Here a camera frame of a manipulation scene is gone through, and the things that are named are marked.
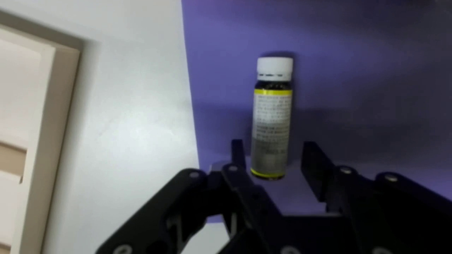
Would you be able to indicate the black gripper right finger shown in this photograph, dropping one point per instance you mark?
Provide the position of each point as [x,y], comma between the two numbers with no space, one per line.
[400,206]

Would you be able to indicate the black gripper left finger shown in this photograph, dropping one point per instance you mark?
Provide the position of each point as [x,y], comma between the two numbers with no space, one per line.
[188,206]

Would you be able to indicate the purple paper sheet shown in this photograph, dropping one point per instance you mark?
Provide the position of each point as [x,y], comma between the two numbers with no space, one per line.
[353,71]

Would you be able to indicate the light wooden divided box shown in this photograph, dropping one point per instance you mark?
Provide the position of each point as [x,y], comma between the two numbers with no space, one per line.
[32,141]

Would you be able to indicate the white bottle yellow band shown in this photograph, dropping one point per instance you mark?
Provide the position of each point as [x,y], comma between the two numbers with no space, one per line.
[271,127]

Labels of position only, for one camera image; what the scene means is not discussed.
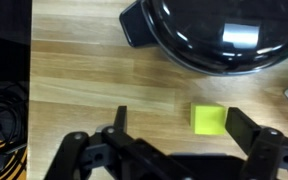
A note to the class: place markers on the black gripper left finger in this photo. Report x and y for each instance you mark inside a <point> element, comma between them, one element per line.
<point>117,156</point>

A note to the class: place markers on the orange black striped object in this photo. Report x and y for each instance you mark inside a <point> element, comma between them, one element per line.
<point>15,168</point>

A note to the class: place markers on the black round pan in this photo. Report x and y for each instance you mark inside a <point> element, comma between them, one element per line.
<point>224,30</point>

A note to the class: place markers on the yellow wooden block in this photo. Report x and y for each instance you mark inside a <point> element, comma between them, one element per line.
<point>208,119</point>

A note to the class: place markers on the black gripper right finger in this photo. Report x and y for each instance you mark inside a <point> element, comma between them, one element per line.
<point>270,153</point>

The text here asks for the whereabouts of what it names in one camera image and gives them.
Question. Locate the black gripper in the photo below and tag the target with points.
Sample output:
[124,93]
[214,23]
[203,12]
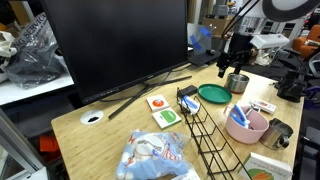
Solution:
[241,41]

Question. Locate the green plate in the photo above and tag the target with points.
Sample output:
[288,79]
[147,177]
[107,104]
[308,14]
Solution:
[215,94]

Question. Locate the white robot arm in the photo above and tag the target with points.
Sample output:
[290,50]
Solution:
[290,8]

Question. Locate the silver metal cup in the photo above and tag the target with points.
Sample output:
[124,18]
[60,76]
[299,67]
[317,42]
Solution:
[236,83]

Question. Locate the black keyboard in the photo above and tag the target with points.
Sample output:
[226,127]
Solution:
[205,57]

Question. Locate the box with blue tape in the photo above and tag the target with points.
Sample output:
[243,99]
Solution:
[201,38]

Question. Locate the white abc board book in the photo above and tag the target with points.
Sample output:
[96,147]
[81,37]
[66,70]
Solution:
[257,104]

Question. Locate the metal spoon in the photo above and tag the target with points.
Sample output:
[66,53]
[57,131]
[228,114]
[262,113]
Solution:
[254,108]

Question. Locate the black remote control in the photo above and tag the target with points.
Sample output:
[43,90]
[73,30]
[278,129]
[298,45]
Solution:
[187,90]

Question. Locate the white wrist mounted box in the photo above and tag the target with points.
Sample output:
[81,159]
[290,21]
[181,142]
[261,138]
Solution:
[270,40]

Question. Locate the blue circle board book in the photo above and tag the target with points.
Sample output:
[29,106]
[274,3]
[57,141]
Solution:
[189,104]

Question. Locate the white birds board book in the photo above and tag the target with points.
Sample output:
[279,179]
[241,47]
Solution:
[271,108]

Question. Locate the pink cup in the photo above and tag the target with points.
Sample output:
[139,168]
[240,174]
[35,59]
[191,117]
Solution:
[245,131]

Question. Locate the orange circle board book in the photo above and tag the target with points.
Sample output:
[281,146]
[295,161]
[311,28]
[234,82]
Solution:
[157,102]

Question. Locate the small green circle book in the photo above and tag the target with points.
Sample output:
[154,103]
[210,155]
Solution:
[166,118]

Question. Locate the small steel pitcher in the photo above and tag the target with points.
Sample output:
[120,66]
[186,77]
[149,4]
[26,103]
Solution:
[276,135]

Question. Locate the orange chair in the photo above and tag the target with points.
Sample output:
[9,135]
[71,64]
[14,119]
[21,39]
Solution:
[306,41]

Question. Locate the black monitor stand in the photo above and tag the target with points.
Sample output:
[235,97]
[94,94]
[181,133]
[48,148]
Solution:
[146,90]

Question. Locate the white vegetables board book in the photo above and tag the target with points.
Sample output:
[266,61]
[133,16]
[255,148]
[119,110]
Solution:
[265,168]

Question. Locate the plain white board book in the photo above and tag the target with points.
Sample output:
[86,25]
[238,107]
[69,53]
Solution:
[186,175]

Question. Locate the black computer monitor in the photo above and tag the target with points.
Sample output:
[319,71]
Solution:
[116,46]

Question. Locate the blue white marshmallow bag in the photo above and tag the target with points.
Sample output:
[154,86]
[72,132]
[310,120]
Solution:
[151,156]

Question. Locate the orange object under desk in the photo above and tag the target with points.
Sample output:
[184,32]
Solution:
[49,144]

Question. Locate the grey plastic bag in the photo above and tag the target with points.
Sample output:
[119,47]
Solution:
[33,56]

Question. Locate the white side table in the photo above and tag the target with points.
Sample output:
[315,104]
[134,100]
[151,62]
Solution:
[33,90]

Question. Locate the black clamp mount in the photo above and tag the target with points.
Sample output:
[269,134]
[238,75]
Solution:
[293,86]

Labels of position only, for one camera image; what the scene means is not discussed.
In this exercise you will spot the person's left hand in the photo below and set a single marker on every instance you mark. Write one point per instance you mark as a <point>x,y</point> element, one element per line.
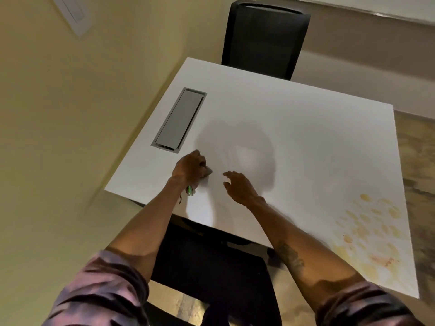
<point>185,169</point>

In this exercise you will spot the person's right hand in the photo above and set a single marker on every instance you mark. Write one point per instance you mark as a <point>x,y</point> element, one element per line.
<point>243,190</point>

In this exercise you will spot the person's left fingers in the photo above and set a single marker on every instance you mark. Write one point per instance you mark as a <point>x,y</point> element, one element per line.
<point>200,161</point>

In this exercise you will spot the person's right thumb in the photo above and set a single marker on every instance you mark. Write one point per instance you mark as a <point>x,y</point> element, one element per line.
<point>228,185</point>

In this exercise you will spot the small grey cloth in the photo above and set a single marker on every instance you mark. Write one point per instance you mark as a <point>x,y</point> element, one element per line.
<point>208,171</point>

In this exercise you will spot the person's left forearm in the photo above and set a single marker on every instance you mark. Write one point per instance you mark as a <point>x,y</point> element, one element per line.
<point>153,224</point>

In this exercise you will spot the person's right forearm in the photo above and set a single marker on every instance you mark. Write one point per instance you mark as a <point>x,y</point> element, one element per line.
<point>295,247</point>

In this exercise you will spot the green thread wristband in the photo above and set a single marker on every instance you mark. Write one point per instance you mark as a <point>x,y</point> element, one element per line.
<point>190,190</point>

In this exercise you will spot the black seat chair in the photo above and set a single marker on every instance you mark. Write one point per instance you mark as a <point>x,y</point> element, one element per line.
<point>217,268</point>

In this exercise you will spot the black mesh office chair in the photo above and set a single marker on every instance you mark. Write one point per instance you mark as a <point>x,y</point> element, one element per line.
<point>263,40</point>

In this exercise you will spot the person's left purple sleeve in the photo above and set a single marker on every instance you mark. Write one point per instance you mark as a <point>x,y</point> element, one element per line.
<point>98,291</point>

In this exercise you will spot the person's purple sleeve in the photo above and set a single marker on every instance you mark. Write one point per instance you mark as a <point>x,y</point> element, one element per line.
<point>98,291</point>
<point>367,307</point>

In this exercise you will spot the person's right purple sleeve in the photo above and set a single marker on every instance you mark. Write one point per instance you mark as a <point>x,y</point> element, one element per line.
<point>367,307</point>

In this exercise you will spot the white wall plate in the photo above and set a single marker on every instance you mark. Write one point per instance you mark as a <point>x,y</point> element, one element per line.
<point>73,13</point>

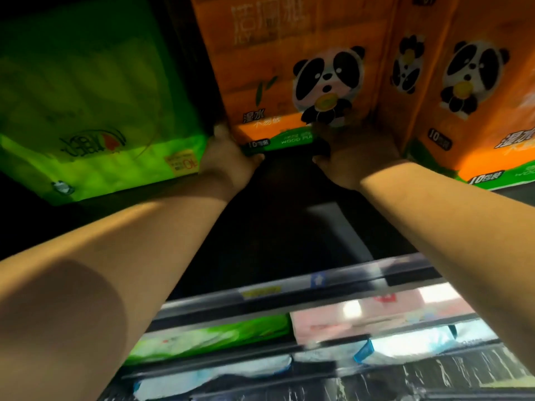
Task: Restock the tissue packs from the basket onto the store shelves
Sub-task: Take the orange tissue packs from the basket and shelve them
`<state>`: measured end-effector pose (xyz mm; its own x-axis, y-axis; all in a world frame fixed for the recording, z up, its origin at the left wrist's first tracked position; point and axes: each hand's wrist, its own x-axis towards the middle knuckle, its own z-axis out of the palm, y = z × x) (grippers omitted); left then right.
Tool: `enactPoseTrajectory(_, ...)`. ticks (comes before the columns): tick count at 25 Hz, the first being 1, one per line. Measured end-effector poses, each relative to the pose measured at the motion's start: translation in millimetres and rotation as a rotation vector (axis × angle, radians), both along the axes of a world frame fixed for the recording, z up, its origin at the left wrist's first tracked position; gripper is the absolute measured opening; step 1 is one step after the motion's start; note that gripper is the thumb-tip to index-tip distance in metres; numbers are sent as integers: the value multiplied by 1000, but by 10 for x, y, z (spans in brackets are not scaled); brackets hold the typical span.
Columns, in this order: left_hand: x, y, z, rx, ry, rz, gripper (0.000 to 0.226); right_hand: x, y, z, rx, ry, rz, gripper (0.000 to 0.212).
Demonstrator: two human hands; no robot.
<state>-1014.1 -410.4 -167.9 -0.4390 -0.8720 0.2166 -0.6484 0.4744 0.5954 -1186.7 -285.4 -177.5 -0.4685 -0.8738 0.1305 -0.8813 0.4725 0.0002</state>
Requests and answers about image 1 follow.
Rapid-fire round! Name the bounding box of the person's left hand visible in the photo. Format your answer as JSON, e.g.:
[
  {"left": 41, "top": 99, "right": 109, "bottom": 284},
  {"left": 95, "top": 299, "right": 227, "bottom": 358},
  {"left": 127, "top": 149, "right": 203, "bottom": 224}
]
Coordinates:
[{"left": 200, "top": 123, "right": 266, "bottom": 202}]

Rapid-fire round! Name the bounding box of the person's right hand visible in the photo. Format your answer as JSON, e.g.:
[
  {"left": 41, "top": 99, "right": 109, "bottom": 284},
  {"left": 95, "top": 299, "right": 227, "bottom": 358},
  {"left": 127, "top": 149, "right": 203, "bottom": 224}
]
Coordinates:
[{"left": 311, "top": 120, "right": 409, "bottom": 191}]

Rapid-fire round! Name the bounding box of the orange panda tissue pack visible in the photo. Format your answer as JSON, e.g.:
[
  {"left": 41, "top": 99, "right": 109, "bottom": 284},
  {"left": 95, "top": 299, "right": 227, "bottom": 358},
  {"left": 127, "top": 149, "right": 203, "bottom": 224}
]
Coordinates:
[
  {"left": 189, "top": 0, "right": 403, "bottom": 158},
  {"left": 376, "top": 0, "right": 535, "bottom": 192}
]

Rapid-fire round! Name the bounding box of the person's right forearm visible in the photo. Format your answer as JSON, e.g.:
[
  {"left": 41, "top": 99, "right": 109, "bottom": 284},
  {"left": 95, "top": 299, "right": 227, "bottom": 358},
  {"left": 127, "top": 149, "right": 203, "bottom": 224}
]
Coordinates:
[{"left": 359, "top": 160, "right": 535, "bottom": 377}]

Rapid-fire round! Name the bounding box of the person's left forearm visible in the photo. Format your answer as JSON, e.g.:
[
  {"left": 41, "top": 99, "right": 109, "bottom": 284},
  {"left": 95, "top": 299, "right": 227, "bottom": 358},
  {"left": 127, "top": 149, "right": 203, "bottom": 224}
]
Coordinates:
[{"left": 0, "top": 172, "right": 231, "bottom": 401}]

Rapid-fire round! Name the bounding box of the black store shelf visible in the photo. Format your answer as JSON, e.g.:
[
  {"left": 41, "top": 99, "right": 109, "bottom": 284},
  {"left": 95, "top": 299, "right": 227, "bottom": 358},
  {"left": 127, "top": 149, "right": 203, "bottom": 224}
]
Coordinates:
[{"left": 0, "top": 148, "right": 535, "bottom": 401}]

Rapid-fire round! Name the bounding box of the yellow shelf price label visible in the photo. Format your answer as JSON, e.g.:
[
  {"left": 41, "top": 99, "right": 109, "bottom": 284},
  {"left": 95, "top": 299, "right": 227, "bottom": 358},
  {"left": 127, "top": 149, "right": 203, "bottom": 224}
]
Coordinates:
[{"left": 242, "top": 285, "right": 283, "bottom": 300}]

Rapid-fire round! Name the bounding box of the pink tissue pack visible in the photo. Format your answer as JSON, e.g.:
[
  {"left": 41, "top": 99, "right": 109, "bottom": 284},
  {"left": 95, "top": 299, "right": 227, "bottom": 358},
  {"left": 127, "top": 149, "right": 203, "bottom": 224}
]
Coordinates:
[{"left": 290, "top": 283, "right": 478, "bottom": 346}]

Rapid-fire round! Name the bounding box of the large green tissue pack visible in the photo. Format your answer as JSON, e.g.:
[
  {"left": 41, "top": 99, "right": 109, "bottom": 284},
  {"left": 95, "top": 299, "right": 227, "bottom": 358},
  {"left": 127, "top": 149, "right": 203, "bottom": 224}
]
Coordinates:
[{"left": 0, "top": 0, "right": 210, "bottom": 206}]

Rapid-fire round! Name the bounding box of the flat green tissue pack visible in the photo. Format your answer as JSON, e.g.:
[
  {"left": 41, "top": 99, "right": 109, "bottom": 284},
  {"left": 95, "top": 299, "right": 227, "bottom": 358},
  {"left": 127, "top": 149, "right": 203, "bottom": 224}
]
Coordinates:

───

WHAT THE EXERCISE ASKS: Reproduce exactly the lines of the records above from the one with "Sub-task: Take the" to the one with "left then right.", both included, and leave out everything else.

SOLUTION:
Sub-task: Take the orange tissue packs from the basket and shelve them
`<state>`: measured end-effector pose (xyz mm; its own x-axis, y-axis; all in a world frame fixed for the recording, z up, its origin at the left wrist's first tracked position; point and axes: each hand's wrist, its own x-axis towards the middle knuckle, its own z-axis out of the palm, y = z × x) (grippers omitted); left then right.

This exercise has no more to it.